A. Le Coq Imperial Extra Double Stout – 2009 on Cap
Appearance – Darker than the Courage, basically no translucent edges when held to the light. The head is thinner, coarser, airier, and darker.
Smell – Loads of Brett, damp basement, SweeTarts, dusty, very nice. However, there is only minimal stout character, not much roast or chocolate. As it warms I get some tobacco, licorice, and toasted bread. The aroma has a lot in common with my Brett C finished Old Ale.
Taste – The flavor is sharp, with a lingering metallic charred bitterness. There is some burnt-roast, but its clashes with the Brett. Acrid is a good descriptor for the overall character. Of the three this is the only one I dumped any of.
Mouthfeel – Medium-low carbonation, about right for a big stout. The body is similar to the Courage, a bit thin.
Drinkability & Notes – Clearly I like the aroma more than the flavor. More pleasant than many of the corked bottles they used in earlier years. Those tended to be acetic, flat, and watery. Not in love with this one, but it tastes like I imagine a stock stout should, something that would blend nicely with a younger, mellower, sweeter stout.
My Courage Russian Imperial Stout Clone - Brewed/Bottled 2007
Appearance – The thin tan head recedes with haste leaving a sparse wispy covering. The black beer itself lets the barest hint of light through the edges when held towards a lamp.
Smell – The nose has a lot in common with the Courage, but it isn’t as bold. The dark chocolate is there, but not nearly the quantity of dried fruit. I wonder if the new version of Courage includes a bit of dark crystal malt that those of a bygone era did not? The fruitiness of the Brett barely pokes through, much mellower than the Le Coq.

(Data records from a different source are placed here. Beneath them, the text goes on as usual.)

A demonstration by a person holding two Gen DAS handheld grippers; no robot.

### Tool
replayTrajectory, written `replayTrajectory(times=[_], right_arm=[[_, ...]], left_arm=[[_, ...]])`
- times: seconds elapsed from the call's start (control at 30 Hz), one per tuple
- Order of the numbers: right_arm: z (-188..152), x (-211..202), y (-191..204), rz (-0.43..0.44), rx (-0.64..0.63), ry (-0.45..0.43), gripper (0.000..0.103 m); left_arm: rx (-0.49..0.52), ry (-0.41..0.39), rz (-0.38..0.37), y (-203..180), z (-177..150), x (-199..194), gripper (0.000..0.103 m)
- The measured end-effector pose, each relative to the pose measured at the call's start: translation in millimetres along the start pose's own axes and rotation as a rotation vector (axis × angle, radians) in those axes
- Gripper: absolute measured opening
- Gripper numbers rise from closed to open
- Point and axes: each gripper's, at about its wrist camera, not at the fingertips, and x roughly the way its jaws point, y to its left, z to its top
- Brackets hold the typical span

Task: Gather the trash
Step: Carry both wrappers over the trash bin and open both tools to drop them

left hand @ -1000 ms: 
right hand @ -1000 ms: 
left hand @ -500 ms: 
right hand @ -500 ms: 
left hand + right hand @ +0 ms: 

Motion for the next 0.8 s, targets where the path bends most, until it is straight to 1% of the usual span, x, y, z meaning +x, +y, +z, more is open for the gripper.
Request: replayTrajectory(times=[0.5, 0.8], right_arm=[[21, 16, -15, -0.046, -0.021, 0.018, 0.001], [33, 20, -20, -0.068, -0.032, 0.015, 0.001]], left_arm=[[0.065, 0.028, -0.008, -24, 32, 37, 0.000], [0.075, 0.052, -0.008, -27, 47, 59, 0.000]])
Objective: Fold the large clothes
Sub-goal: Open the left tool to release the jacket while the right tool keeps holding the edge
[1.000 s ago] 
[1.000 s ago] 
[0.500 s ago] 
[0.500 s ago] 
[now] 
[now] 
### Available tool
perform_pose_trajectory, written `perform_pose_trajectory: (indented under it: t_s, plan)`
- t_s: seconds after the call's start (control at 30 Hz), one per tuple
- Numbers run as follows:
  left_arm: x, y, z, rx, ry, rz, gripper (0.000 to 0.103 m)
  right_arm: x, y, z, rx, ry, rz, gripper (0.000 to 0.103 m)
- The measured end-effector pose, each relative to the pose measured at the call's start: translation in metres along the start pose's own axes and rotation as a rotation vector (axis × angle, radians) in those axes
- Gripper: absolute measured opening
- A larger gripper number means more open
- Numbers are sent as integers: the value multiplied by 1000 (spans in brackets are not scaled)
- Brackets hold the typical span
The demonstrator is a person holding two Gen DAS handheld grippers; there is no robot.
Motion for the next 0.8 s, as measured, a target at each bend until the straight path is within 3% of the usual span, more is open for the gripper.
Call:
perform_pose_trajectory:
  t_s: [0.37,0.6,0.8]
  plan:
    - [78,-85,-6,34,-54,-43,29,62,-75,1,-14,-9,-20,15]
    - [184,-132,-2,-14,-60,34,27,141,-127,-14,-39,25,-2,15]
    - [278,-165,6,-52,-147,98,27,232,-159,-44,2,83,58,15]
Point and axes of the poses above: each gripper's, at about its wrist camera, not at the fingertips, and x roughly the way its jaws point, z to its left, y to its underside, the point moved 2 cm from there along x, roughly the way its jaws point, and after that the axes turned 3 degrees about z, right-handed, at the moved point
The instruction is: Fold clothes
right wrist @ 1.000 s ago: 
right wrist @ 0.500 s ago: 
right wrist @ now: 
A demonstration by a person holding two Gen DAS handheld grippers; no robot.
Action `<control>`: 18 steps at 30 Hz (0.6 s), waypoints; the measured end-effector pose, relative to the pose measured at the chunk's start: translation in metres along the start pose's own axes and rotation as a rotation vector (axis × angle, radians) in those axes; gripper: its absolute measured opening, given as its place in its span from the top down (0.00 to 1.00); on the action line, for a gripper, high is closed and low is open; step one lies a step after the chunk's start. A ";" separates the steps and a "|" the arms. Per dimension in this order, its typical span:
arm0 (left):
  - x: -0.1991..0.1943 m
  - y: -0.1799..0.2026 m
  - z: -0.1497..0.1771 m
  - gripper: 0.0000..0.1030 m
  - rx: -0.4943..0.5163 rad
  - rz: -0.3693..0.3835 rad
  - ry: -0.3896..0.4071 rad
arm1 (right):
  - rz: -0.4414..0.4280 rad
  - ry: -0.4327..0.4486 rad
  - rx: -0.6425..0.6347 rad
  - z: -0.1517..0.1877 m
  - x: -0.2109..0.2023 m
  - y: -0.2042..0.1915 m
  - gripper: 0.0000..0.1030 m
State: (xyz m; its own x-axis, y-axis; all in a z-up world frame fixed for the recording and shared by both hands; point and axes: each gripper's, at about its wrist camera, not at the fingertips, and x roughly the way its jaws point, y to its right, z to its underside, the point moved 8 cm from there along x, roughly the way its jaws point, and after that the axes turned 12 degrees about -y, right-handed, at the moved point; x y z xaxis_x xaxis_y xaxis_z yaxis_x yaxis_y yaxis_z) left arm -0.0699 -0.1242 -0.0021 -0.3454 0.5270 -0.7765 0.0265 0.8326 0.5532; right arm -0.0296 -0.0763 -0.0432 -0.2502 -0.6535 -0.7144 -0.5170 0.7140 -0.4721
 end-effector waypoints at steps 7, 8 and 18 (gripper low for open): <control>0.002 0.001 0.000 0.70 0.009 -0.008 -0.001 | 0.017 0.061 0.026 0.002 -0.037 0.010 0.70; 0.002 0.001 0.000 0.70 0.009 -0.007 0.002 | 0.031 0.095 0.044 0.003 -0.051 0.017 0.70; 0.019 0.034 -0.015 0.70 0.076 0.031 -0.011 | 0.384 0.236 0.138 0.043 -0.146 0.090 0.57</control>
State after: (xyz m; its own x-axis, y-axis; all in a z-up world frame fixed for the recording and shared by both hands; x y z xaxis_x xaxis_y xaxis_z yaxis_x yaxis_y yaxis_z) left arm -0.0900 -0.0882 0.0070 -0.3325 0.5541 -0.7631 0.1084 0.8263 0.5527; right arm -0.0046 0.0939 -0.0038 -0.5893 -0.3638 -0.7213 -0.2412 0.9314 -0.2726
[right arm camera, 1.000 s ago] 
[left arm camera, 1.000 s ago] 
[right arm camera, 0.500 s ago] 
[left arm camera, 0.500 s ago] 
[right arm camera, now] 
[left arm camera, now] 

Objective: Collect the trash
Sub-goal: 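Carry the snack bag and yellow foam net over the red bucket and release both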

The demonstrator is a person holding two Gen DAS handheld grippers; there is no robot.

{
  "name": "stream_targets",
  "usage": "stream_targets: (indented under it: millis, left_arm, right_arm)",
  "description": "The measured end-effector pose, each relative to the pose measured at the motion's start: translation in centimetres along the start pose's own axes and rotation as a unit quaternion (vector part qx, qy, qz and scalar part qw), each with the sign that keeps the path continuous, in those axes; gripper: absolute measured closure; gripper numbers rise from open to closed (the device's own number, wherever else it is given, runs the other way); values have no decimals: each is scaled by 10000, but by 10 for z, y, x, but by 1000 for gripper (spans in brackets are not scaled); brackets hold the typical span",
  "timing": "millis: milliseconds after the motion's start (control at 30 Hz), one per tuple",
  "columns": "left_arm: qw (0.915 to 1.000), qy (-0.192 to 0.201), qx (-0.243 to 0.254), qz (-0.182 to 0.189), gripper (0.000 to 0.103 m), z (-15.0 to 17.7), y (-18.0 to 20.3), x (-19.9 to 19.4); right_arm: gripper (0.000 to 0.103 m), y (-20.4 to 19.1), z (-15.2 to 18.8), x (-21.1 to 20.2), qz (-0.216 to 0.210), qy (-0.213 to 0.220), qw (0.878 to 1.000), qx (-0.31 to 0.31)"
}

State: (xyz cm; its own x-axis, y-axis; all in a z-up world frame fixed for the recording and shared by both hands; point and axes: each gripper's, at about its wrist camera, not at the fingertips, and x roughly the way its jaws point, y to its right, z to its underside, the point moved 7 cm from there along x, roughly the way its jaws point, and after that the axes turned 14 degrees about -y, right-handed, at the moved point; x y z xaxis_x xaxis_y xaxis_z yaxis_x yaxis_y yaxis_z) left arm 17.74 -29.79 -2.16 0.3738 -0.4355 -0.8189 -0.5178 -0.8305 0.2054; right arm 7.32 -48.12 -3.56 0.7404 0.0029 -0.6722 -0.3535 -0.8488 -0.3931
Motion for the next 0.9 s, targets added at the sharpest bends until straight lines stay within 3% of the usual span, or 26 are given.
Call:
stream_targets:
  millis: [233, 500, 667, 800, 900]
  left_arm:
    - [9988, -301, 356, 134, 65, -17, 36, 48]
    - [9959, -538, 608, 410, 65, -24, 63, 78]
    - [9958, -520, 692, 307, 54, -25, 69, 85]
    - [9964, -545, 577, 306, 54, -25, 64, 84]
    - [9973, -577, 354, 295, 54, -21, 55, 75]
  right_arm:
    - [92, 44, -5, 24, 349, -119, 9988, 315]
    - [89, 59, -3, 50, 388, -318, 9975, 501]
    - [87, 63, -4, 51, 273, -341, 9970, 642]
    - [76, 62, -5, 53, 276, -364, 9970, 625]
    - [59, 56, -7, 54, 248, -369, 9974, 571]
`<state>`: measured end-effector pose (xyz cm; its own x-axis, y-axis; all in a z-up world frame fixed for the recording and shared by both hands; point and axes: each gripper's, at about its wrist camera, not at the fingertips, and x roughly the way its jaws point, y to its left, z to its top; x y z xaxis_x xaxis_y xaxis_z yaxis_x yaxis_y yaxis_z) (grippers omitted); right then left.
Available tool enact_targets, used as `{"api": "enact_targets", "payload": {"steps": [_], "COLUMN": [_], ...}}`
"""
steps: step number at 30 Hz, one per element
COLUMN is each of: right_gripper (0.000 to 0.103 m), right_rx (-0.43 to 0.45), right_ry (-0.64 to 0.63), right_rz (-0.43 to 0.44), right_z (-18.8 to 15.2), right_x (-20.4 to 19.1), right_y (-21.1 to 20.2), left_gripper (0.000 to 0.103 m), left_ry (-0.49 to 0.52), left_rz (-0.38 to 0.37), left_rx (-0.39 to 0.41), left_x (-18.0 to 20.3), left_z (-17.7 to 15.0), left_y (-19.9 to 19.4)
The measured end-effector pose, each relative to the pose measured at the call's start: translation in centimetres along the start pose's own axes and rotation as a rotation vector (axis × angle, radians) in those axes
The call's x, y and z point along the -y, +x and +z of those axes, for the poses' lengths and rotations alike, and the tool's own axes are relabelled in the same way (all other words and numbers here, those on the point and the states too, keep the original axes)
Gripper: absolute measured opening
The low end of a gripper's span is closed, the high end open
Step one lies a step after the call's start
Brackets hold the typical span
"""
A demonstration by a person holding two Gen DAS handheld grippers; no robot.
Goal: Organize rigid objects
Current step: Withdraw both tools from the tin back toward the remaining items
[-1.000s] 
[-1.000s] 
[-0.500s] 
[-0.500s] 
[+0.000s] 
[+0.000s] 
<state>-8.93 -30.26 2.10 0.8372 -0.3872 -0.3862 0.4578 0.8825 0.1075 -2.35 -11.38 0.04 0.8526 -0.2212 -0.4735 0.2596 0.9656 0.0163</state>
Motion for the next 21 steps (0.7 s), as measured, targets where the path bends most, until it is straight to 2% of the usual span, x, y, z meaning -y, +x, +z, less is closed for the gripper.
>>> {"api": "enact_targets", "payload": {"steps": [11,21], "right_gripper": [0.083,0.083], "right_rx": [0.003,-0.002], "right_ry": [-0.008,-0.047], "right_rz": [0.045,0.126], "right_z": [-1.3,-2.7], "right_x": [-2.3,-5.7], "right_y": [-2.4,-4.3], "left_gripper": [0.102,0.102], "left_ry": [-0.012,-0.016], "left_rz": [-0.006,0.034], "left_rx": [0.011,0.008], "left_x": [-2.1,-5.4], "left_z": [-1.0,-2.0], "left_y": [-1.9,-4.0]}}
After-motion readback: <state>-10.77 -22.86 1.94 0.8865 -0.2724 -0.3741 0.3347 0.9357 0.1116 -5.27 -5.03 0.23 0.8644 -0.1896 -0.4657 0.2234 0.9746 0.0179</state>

Taste – The most drinkable rounded and balanced of the three... I’m quite pleased with how this one is aging-out! The roast is mellow, medium-roast coffee, and bready malt. After all these years, still barely a hint of oxidation with a light soy-sauce flavor just barely evident. Some dried fruit in the finish, slightly sugary, a bit of oak, brandy, and dates.
Mouthfeel – Similar to the others, slightly thinner than I would ideally hope for. Not obnoxious, or unpleasant, but not as creamy and luxurious as I’d prefer. Same goes for the carbonation, just slightly more prickly than I like in a strong ale.
Drinkability & Notes – It doesn’t have the complex roast and fruit of the Courage, or the raw Brett funk of the Le Coq, but I prefer it to either. Glad I have enough of these bottles left at my parents’ house to keep me in supply each Christmas until 2020 or so.